Uno de los valores fundamentales que tiene esta exposición es el exhaustivo proceso de investigación que acompañó su preparación y la localización y preservación de un importante legado documental que registra las exposiciones, las acciones y la heterogeneidad de opciones estéticas nucleadas en el Grupo Antillano. Desde las artesanías hasta la pintura más sofisticada, el diseño gráfico, la escultura y otras manifestaciones artísticas daban cuenta de la efervescencia creativa de los miembros del colectivo, así como de su intensa participación en la escena cultural de finales de los años setenta en Cuba, acompañando al Ballet Folklórico Nacional de Cuba con el diseño escenográfico, de vestuario, de carteles y publicaciones. El catálogo de Drapetomanía… reconstruye cronológicamente las intervenciones del grupo en el ambiente artístico cubano de entre décadas, compilando folletos, fotografías de las muestras, haciendo un perfil minucioso de cada uno de sus integrantes, contribuyendo de manera fecunda a un trazado historiográfico de la relevancia de estos creadores y de su conciencia como movimiento afrocubano para la historia del arte contemporáneo en Cuba.
«Como proyecto intelectual y curatorial, Drapetomanía propone una mirada alternativa al llamado “nuevo arte cubano” a través del trabajo de artistas que han manifestado una preocupación por temas como raza, historia e identidad. La exposición reevalúa la importancia de Grupo Antillano al proponer una conexión entre ese grupo de artistas y una nueva generación de plásticos cubanos, especialmente aquellos vinculados desde los años noventa con el proyecto curatorial Queloides…»

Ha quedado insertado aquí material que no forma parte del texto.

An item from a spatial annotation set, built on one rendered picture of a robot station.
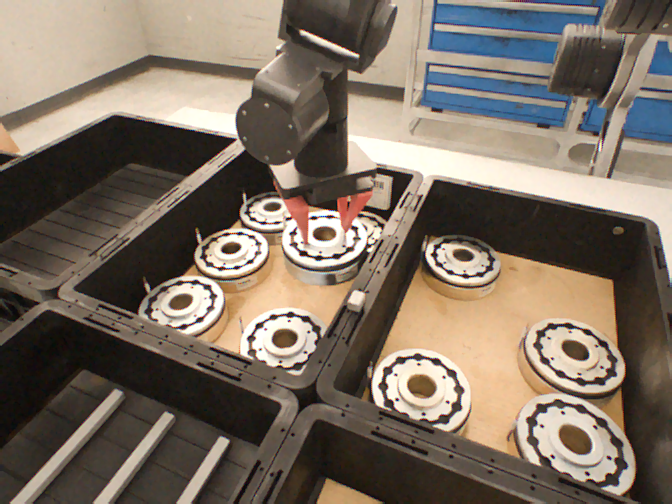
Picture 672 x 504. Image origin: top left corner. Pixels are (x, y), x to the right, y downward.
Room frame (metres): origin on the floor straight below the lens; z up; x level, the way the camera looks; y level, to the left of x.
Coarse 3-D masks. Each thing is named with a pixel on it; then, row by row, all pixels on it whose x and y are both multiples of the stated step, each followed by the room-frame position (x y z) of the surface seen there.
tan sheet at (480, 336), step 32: (512, 256) 0.50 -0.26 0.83; (416, 288) 0.43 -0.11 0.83; (512, 288) 0.43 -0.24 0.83; (544, 288) 0.43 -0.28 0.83; (576, 288) 0.43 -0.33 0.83; (608, 288) 0.43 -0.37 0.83; (416, 320) 0.38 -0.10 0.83; (448, 320) 0.38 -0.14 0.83; (480, 320) 0.38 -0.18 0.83; (512, 320) 0.37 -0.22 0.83; (576, 320) 0.38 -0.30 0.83; (608, 320) 0.37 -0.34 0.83; (384, 352) 0.33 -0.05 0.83; (448, 352) 0.33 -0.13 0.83; (480, 352) 0.33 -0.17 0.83; (512, 352) 0.33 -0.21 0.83; (480, 384) 0.28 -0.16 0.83; (512, 384) 0.28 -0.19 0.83; (480, 416) 0.24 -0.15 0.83; (512, 416) 0.24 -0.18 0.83; (608, 416) 0.24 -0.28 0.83
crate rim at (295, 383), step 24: (216, 168) 0.58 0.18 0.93; (384, 168) 0.58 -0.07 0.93; (192, 192) 0.52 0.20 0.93; (408, 192) 0.52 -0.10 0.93; (120, 240) 0.41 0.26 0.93; (384, 240) 0.41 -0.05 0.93; (96, 264) 0.37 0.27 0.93; (72, 288) 0.33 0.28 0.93; (360, 288) 0.33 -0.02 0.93; (96, 312) 0.30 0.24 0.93; (120, 312) 0.30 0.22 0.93; (336, 312) 0.30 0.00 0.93; (168, 336) 0.27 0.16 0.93; (192, 336) 0.27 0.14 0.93; (336, 336) 0.27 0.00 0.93; (216, 360) 0.24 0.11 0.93; (240, 360) 0.24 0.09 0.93; (312, 360) 0.24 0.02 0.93; (288, 384) 0.22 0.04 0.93; (312, 384) 0.22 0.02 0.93
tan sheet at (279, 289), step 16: (240, 224) 0.58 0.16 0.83; (272, 256) 0.50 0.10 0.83; (192, 272) 0.46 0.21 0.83; (272, 272) 0.46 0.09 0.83; (288, 272) 0.46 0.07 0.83; (256, 288) 0.43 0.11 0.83; (272, 288) 0.43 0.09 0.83; (288, 288) 0.43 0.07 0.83; (304, 288) 0.43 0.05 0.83; (320, 288) 0.43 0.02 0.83; (336, 288) 0.43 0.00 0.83; (240, 304) 0.40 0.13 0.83; (256, 304) 0.40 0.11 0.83; (272, 304) 0.40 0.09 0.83; (288, 304) 0.40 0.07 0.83; (304, 304) 0.40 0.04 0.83; (320, 304) 0.40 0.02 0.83; (336, 304) 0.40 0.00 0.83; (224, 336) 0.35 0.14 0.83; (240, 336) 0.35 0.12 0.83
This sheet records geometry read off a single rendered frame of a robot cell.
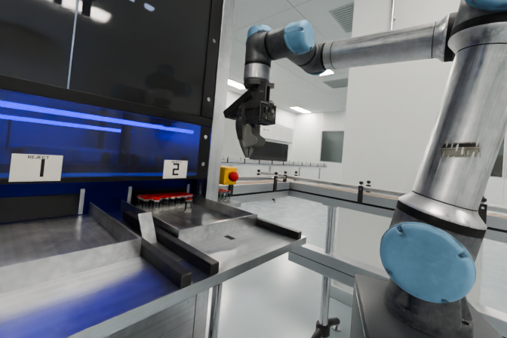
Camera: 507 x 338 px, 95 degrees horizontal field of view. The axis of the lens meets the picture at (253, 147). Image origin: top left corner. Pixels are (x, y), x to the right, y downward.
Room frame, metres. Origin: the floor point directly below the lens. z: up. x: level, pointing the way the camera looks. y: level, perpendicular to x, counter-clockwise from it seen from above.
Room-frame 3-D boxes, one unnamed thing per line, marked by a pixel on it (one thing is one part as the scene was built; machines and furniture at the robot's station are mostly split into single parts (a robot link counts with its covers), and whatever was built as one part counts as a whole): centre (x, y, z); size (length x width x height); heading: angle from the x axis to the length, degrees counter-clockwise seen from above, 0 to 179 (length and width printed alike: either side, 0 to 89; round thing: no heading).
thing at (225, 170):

Ratificando lo que ya hemos afirmado con anterioridad, hay que comprender la realización de estas exposiciones, así como su itinerancia en diferentes espacios culturales y museos de Estados Unidos, como parte de un conjunto de iniciativas por la restauración del diálogo bilateral con Cuba, promovidas por la sociedad civil norteamericana bajo el clima de acercamiento y apertura del Gobierno de Barack Obama. En este sentido, es reseñable la visita que hizo el expresidente Jimmy Carter a la exposición Drapetomanía en The 8th Floor, una sala de exposiciones fundada por los coleccionistas de arte cubano, filántropos y mecenas Shelley y Donald Rubin. Hay que recordar, además, que Carter ya había viajado a La Habana a título personal en el año 2011 con una agenda que incluía el diálogo sobre el mejoramiento de las relaciones entre ambos Gobiernos y el proceso de reformas económicas en Cuba, que en esos años estaba diseñando Raúl Castro.